In part 2 I had a full and frank conversation with presenters Nick Luck and Rishi Persad. We talked about those viewing figures.
In part 3 I watched as the team rehearsed and produced the Morning Line, live from Newbury racecourse on Hennessy Gold Cup day, in late November 2015.
In this, the fourth and final part of my series of exclusive films with Channel 4 Racing, I sit down for a lengthy chat with the Executive Producer, Carl Hicks.
I can only imagine how deflated he felt a month after our chat. On New Year’s Day, of all days, he found himself having to lift the morale of the production team after they had learned the news that is certain to effect the future employment of many of them.
I make no apology for cutting very little out of my lengthy conversation with Carl Hicks. There are obvious edits I could have made.

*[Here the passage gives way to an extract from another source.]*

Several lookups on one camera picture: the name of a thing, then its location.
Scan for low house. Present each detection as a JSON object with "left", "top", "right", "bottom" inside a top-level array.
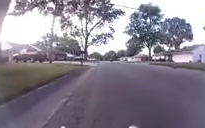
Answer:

Answers I might have edited out, or cut in length. But I happen to think he deserves the right to reply to the critics of the Channel 4 Racing coverage. He should be given the opportunity to discuss how the Racing Post and The Guardian constantly wrote about falling viewing figures.
And, perhaps for the last time, the Executive Producer deserves the chance to explain to people what he set out to do back in 2013 and, importantly, remind viewers of the achievements of the IMG production team and of how they most definitely advanced the quality of racing coverage on terrestrial TV. I think he makes several valid points.
The racing authorities toyed with the idea of awarding the new contract to Sky Sports. They opted to give free-to-air television one more chance. I have no doubt that the producers at ITV will cover the sport in a professional manner, albeit the programming may have a more light entertainment feel to it. Time will tell.
And time will also reveal if there is a big enough demand for racing on terrestrial television. I hope there is. Racing as a sport will become ever more marginalised should the sport sell out to Sky.
My message to those who love to pay extra to watch sport on television is this. Be careful what you wish for. The day may yet come when you wish racing was back on Channel 4.